From pint sized to truly microscopic, the series has returned to play with the concept a number of times.

With Marvel’s Ant-Man currently in cinemas, we present our rundown of the situations where the Doctor and his friends have encountered that shrinking feeling…

 

‘Into the Dalek’

Mistaken for the wrong sort of Doctor, Capaldi’s second outing involved the use of a molecular nanoscaler to make him small enough to enter a Dalek travel machine.

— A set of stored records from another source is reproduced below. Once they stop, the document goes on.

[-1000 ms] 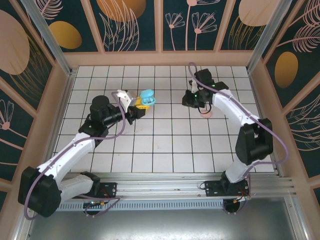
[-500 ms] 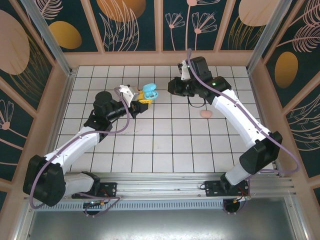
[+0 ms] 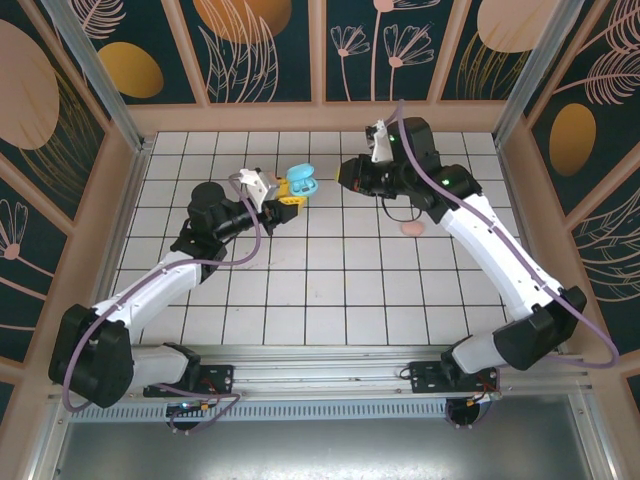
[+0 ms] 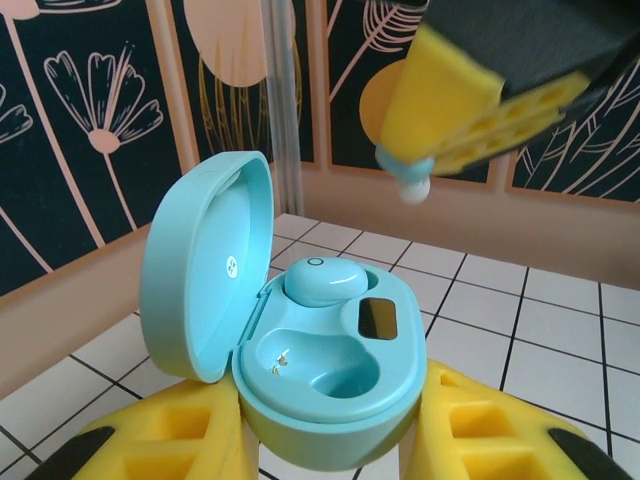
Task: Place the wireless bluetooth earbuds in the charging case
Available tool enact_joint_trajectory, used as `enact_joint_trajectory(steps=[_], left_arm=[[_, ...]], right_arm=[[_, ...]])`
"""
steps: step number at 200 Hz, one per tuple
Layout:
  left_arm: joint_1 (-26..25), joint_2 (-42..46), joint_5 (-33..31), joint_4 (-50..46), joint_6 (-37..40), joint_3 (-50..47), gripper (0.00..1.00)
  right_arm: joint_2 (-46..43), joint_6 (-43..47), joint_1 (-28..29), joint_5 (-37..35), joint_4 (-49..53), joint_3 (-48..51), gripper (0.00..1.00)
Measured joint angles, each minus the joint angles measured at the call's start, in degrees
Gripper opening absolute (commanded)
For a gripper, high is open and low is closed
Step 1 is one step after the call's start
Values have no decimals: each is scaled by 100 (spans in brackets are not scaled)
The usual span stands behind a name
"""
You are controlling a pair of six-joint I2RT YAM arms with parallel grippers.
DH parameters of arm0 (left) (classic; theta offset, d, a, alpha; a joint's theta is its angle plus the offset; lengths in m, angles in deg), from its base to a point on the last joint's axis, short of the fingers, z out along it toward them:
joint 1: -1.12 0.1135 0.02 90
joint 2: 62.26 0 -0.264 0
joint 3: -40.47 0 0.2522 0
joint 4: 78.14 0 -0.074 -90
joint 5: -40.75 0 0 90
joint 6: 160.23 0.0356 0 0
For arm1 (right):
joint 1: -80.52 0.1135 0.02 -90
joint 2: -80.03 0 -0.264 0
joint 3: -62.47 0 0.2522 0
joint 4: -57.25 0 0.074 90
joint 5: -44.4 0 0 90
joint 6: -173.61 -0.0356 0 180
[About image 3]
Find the blue earbud charging case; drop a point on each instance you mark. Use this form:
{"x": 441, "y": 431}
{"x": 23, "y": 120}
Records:
{"x": 300, "y": 172}

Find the pink earbud charging case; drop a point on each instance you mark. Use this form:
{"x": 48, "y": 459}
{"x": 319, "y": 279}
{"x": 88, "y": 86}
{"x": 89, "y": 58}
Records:
{"x": 412, "y": 228}

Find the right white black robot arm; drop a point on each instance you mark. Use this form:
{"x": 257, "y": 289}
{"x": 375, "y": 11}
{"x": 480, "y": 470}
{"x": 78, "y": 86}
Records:
{"x": 490, "y": 245}

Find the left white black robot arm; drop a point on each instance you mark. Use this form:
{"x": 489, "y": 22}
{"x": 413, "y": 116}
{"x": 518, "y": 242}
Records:
{"x": 150, "y": 290}

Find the grey metal sheet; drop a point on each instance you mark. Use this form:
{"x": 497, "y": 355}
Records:
{"x": 320, "y": 450}

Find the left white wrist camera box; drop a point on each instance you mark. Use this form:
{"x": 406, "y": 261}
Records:
{"x": 257, "y": 185}

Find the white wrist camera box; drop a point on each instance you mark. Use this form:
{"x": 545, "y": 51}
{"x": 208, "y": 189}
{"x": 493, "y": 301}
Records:
{"x": 382, "y": 147}
{"x": 257, "y": 185}

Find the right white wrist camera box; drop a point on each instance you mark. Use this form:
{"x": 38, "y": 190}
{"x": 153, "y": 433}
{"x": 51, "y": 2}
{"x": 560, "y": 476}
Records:
{"x": 382, "y": 147}

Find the aluminium frame post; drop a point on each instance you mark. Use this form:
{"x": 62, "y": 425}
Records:
{"x": 85, "y": 50}
{"x": 545, "y": 50}

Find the aluminium mounting rail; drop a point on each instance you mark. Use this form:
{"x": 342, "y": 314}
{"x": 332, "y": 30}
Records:
{"x": 320, "y": 370}

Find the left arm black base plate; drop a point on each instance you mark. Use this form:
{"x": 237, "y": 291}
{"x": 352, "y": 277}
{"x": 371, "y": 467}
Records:
{"x": 220, "y": 375}

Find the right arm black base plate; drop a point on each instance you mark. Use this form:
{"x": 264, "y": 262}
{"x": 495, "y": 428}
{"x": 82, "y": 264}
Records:
{"x": 425, "y": 375}

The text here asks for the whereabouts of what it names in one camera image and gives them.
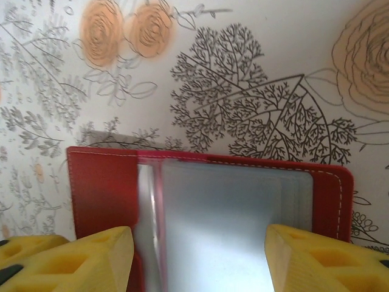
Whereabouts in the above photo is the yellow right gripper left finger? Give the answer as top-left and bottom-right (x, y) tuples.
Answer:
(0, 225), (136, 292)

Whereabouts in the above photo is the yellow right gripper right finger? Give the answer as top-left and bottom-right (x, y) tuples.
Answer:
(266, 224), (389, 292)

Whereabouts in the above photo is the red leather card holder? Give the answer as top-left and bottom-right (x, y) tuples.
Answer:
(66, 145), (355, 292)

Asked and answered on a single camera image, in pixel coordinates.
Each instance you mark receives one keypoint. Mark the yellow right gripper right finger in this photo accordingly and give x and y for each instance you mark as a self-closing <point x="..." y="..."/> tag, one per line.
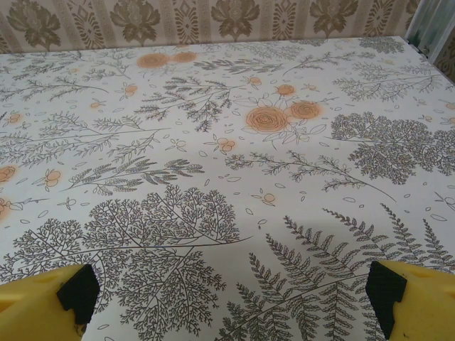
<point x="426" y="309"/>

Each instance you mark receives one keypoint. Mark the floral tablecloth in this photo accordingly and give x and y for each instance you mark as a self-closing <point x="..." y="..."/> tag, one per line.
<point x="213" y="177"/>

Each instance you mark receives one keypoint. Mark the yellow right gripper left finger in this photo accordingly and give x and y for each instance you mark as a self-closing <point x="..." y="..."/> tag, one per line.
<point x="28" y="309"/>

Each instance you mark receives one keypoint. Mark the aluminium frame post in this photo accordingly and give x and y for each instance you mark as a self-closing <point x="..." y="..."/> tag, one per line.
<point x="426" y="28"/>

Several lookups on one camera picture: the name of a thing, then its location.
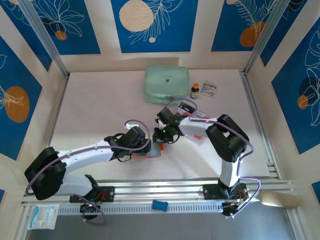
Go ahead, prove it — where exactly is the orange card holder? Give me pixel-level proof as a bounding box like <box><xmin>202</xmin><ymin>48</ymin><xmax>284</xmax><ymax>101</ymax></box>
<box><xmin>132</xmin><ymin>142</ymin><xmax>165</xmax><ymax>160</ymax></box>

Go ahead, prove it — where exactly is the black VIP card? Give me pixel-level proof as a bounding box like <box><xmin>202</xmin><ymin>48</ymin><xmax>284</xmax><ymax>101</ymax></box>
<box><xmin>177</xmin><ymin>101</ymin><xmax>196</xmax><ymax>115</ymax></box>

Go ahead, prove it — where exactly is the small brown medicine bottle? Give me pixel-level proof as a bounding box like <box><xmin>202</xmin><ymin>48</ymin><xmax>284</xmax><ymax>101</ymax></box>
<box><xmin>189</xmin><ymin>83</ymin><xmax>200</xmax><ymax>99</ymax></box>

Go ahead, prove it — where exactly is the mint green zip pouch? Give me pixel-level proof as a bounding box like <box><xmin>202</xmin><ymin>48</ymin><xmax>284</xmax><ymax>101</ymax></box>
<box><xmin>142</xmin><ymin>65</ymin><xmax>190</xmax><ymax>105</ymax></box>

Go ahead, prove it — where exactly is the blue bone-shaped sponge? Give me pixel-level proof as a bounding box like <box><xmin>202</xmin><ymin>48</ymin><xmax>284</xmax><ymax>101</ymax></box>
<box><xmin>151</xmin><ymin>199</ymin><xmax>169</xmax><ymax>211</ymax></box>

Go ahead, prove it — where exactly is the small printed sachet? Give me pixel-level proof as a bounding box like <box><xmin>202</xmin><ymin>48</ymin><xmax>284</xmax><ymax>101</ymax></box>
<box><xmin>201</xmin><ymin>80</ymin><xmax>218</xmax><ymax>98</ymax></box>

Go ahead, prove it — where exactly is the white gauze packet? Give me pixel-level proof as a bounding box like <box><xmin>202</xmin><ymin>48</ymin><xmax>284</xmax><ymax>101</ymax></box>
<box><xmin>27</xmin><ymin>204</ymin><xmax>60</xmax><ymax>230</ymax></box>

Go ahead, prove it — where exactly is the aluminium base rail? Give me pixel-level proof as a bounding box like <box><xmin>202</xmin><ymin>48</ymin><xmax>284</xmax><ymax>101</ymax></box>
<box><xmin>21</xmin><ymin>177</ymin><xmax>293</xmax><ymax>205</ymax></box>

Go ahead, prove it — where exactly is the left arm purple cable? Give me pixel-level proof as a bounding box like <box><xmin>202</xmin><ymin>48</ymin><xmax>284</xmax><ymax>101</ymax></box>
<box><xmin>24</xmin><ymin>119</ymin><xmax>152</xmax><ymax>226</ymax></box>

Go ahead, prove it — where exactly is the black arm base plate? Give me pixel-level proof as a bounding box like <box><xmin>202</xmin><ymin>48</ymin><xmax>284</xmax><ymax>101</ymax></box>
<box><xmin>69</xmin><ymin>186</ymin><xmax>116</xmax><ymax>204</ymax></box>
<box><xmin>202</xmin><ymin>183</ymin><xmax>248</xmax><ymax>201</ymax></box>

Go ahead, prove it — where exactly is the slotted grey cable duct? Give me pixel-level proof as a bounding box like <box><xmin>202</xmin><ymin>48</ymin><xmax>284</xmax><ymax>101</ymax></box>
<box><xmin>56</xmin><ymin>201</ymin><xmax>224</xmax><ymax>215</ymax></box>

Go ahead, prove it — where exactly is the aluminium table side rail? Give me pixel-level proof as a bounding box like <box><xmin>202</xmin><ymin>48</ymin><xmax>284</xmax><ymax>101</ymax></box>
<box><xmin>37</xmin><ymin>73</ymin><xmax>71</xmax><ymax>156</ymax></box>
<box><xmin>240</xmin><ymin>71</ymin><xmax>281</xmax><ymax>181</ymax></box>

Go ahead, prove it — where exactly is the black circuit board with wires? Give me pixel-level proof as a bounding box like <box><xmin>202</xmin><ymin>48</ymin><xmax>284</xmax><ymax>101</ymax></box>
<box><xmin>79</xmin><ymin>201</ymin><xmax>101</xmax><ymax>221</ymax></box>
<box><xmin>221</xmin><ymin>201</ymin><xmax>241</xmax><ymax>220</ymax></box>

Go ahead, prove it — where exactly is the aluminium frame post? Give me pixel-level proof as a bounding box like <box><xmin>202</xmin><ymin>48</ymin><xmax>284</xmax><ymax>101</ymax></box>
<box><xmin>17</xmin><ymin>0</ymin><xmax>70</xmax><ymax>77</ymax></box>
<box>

Small enough to discern what had made this one turn “good”, it also put the members of the team at risk from lethal antibodies as they got a closer understanding of what drives the hate of the Doctor’s greatest adversaries.

 

‘The Invisible Enemy’

Reduced to microscopic size, clones of both the Fourth Doctor and Leela are despatched into the Time Lord’s own brain to track down the Nucleus of the Swarm, the source of a malign infection with delusions of grandeur.

With ambition that outstripped the show’s budget, the clones do not return to full size but instead the Nucleus is realised as a full-sized monster, looking rather like a giant prawn. All together now, “Contact has been made!”

 

‘Carnival of Monsters’

Arriving on what at first seems to be a sailing ship on the Indian Ocean, the Third Doctor and Jo Grant find themselves trapped in a world where events keep repeating themselves.

It transpires they are inside a miniscope, reduced in size by a compression field and at the mercy of an inept showman called Vorg who has brought the miniscope to provide entertainment to the people of Inter Minor.